BEGIN

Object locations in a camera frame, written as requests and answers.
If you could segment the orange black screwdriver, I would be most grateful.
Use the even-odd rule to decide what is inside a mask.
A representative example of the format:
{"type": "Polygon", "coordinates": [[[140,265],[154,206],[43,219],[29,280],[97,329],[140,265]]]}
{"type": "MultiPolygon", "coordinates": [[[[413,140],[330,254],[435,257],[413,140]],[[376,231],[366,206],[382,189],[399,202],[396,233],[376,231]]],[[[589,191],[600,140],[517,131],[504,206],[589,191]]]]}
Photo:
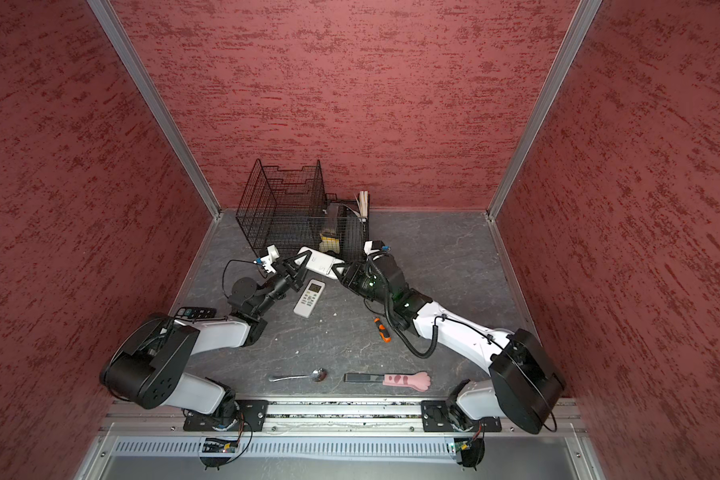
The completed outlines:
{"type": "Polygon", "coordinates": [[[388,329],[386,328],[385,324],[383,323],[383,321],[379,317],[377,317],[374,319],[374,325],[376,326],[381,339],[385,343],[389,343],[391,341],[391,335],[390,335],[388,329]]]}

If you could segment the grey white remote control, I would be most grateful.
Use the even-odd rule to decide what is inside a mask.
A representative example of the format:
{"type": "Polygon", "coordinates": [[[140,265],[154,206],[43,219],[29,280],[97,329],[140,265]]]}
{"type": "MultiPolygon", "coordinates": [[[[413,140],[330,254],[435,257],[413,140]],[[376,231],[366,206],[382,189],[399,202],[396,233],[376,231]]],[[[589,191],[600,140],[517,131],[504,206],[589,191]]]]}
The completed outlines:
{"type": "Polygon", "coordinates": [[[314,250],[309,247],[301,247],[298,251],[296,263],[302,265],[306,261],[306,268],[318,275],[329,279],[337,280],[338,276],[334,270],[336,266],[340,271],[344,269],[344,261],[326,253],[314,250]]]}

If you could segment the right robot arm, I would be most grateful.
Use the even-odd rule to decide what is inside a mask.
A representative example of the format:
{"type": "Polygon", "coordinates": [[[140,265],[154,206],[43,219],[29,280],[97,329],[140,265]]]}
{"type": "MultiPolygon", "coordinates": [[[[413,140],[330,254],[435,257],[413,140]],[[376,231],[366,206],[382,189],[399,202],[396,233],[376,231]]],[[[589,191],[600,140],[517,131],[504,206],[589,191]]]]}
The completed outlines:
{"type": "Polygon", "coordinates": [[[489,378],[467,380],[455,389],[452,421],[502,415],[527,433],[538,434],[566,388],[561,370],[530,331],[491,329],[446,309],[409,286],[394,257],[375,250],[363,261],[331,266],[338,281],[382,307],[386,324],[415,357],[430,358],[444,346],[471,361],[489,378]]]}

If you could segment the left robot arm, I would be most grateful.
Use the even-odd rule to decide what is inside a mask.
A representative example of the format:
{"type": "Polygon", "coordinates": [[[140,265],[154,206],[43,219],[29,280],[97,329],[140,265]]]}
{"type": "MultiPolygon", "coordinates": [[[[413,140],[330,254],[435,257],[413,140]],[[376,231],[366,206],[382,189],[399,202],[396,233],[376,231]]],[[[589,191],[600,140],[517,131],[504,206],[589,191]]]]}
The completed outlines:
{"type": "Polygon", "coordinates": [[[267,322],[264,314],[289,290],[298,292],[312,252],[262,261],[271,276],[262,284],[250,277],[237,280],[228,296],[231,312],[224,318],[186,320],[154,316],[132,333],[103,367],[99,381],[108,392],[148,410],[171,406],[191,412],[217,431],[239,422],[232,389],[185,371],[191,356],[224,348],[253,345],[267,322]]]}

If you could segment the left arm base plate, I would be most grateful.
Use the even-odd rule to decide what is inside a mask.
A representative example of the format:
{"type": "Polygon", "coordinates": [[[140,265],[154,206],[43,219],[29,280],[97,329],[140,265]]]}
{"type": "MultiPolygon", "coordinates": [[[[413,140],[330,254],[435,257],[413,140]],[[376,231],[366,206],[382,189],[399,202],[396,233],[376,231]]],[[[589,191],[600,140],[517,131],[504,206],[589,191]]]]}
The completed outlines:
{"type": "Polygon", "coordinates": [[[260,432],[263,429],[269,404],[267,400],[235,399],[223,401],[211,414],[184,409],[183,430],[231,434],[247,428],[249,431],[260,432]]]}

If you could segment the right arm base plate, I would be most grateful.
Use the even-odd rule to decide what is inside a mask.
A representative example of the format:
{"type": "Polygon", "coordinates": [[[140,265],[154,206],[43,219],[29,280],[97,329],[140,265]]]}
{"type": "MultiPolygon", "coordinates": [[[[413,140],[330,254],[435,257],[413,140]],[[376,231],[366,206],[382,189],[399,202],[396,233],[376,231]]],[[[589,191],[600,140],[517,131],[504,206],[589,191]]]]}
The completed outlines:
{"type": "Polygon", "coordinates": [[[427,433],[498,433],[502,431],[499,417],[469,418],[455,404],[443,400],[420,403],[423,430],[427,433]]]}

END

* _Work task_
In the copy, every entry must appear exactly as written, and no picture may appear.

* _Response to this exercise_
Object locations in a camera frame, written as requests and answers.
If you could segment the orange black screwdriver, I would be most grateful.
Use the even-odd rule to decide what is inside a mask.
A representative example of the format:
{"type": "Polygon", "coordinates": [[[140,265],[154,206],[43,219],[29,280],[97,329],[140,265]]]}
{"type": "MultiPolygon", "coordinates": [[[[413,140],[330,254],[435,257],[413,140]],[[376,231],[366,206],[382,189],[399,202],[396,233],[376,231]]],[[[589,191],[600,140],[517,131],[504,206],[589,191]]]]}
Photo:
The completed outlines:
{"type": "Polygon", "coordinates": [[[388,329],[386,328],[385,324],[383,323],[383,321],[379,317],[377,317],[374,319],[374,325],[376,326],[381,339],[385,343],[389,343],[391,341],[391,335],[390,335],[388,329]]]}

If you could segment the grey white remote control, I would be most grateful.
Use the even-odd rule to decide what is inside a mask.
A representative example of the format:
{"type": "Polygon", "coordinates": [[[140,265],[154,206],[43,219],[29,280],[97,329],[140,265]]]}
{"type": "MultiPolygon", "coordinates": [[[[413,140],[330,254],[435,257],[413,140]],[[376,231],[366,206],[382,189],[399,202],[396,233],[376,231]]],[[[589,191],[600,140],[517,131],[504,206],[589,191]]]]}
The completed outlines:
{"type": "Polygon", "coordinates": [[[314,250],[309,247],[301,247],[298,251],[296,263],[302,265],[306,261],[306,268],[318,275],[329,279],[337,280],[338,276],[334,270],[336,266],[340,271],[344,269],[344,261],[326,253],[314,250]]]}

If you could segment the right robot arm, I would be most grateful.
Use the even-odd rule to decide what is inside a mask.
A representative example of the format:
{"type": "Polygon", "coordinates": [[[140,265],[154,206],[43,219],[29,280],[97,329],[140,265]]]}
{"type": "MultiPolygon", "coordinates": [[[[413,140],[330,254],[435,257],[413,140]],[[376,231],[366,206],[382,189],[399,202],[396,233],[376,231]]],[[[589,191],[600,140],[517,131],[504,206],[589,191]]]]}
The completed outlines:
{"type": "Polygon", "coordinates": [[[489,378],[467,380],[455,389],[452,421],[502,415],[527,433],[538,434],[566,388],[561,370],[530,331],[491,329],[446,309],[409,286],[394,257],[375,250],[363,261],[331,266],[338,281],[382,307],[386,324],[415,357],[430,358],[444,346],[471,361],[489,378]]]}

If you could segment the left robot arm, I would be most grateful.
Use the even-odd rule to decide what is inside a mask.
A representative example of the format:
{"type": "Polygon", "coordinates": [[[140,265],[154,206],[43,219],[29,280],[97,329],[140,265]]]}
{"type": "MultiPolygon", "coordinates": [[[[413,140],[330,254],[435,257],[413,140]],[[376,231],[366,206],[382,189],[399,202],[396,233],[376,231]]],[[[589,191],[600,140],[517,131],[504,206],[589,191]]]]}
The completed outlines:
{"type": "Polygon", "coordinates": [[[267,322],[264,314],[289,290],[298,292],[312,252],[262,261],[271,276],[262,284],[250,277],[237,280],[228,296],[231,312],[224,318],[186,320],[154,316],[132,333],[103,367],[99,381],[108,392],[148,410],[171,406],[191,412],[217,431],[239,422],[232,389],[185,371],[191,356],[224,348],[253,345],[267,322]]]}

If you could segment the left arm base plate, I would be most grateful.
Use the even-odd rule to decide what is inside a mask.
A representative example of the format:
{"type": "Polygon", "coordinates": [[[140,265],[154,206],[43,219],[29,280],[97,329],[140,265]]]}
{"type": "MultiPolygon", "coordinates": [[[[413,140],[330,254],[435,257],[413,140]],[[376,231],[366,206],[382,189],[399,202],[396,233],[376,231]]],[[[589,191],[600,140],[517,131],[504,206],[589,191]]]]}
The completed outlines:
{"type": "Polygon", "coordinates": [[[260,432],[263,429],[269,404],[267,400],[235,399],[223,401],[211,414],[184,409],[183,430],[231,434],[247,428],[249,431],[260,432]]]}

If you could segment the right arm base plate, I would be most grateful.
Use the even-odd rule to decide what is inside a mask.
A representative example of the format:
{"type": "Polygon", "coordinates": [[[140,265],[154,206],[43,219],[29,280],[97,329],[140,265]]]}
{"type": "MultiPolygon", "coordinates": [[[[413,140],[330,254],[435,257],[413,140]],[[376,231],[366,206],[382,189],[399,202],[396,233],[376,231]]],[[[589,191],[600,140],[517,131],[504,206],[589,191]]]]}
The completed outlines:
{"type": "Polygon", "coordinates": [[[427,433],[498,433],[502,431],[499,417],[469,418],[455,404],[443,400],[420,403],[423,430],[427,433]]]}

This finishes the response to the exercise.